Financial Services Commission of Ontario
Commission des services financiers de l’Ontario
Neutral Citation: 2006 ONFSCDRS 96
FSCO A04-002722
BETWEEN:
RAY MCCORMACK
Applicant
and
AVIVA CANADA INC.
Insurer
DECISION ON EXPENSES
Before:
John Wilson
Heard:
By telephone conference call on February 3, 2006.
Appearances:
Dannial E.S. Baker for Gino Isabella
McCormack appeared on his own behalf, assisted by Ed Blaha
Grant R. Dow for Aviva Canada Inc.
Issues:
The Applicant, Ray McCormack, was injured in a motor vehicle accident on February 19, 2003. In a decision dated September 16, 2005, I dealt with the withdrawal of his claims for statutory accident benefits under the Schedule.1
I made the following orders, while reserving on the issue of who should be responsible for the payment of the expenses of the Insurer in this matter:
Mr. McCormack is entitled to withdraw his Application for Arbitration.
Aviva is entitled to its expenses which I fix at $1,566, inclusive of GST.
A little bit of background is useful before addressing the remaining issue in this hearing:
This expense claim is about who should bear the costs of an unnecessary arbitration proceeding. Neither party disputed that, at some point prior to the pre-hearing, the treatment claim which formed the bulk of the arbitration had been resolved.

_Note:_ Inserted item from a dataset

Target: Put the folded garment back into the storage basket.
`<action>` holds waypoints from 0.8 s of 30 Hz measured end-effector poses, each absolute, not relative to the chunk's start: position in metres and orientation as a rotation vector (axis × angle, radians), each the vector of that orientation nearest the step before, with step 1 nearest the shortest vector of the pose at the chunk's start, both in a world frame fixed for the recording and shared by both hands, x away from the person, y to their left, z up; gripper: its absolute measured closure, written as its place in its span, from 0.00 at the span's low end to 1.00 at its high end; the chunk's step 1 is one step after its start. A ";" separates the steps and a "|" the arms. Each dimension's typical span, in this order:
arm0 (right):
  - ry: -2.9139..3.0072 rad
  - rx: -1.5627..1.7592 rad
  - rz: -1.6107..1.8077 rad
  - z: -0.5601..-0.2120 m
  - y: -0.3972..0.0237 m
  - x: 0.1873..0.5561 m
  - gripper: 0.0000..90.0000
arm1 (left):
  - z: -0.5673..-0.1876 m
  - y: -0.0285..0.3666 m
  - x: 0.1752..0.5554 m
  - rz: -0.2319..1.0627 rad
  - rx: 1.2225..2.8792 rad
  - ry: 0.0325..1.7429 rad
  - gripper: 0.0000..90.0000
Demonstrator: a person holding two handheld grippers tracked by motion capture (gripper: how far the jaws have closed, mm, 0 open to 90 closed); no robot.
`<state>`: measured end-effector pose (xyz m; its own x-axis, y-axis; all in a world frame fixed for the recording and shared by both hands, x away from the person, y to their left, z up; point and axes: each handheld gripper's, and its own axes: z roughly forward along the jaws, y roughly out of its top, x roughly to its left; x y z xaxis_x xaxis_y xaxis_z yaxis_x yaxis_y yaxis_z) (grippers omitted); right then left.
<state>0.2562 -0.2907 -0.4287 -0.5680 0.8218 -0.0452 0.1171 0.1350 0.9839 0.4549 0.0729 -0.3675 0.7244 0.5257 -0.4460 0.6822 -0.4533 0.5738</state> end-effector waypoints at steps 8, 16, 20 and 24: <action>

Although the Insurer had paid the treatment provider directly, Mr. McCormack, through his agent, Mr. Isabella, applied for arbitration at the Financial Services Commission of Ontario on that same and other issues, since he apparently believed that payment was outstanding.
At the pre-hearing of this matter, Mr. Isabella, the agent acting on behalf of Mr. McCormack, conceded that the account of the treatment provider appeared to have been settled, and stated that his client wished to withdraw his application for arbitration without penalty.
The issue in this further hearing is:
- Is Mr. Isabella responsible pursuant to section 282(11.2) of the Insurance Act for the expense order made in favour of Aviva?
Result:
- Mr. Isabella shall pay Aviva's fixed expenses of $1,566, inclusive of GST.
EVIDENCE AND ANALYSIS:
In a decision dated September 16, 2005, I dealt with a request by Mr. McCormack that he be permitted to withdraw his application for arbitration, unconditionally. This issue had first been raised at the pre-hearing in this matter, and arose because Mr. Isabella, agent for Mr. McCormack, conceded at that time that there were no issues in dispute to proceed to arbitration.
The Insurer refused its consent to unconditional withdrawal and requested an expense order to compensate it for its costs unnecessarily expended on this arbitration.
The Insurer based its claim for costs on its assertion that its adjuster, Mr. Lau, had taken steps to inform Mr. Isabella that the principal issue in dispute had been resolved prior to the Application for Arbitration, and that the referral of the issue to arbitration was, consequently, unnecessary, and an abuse of process.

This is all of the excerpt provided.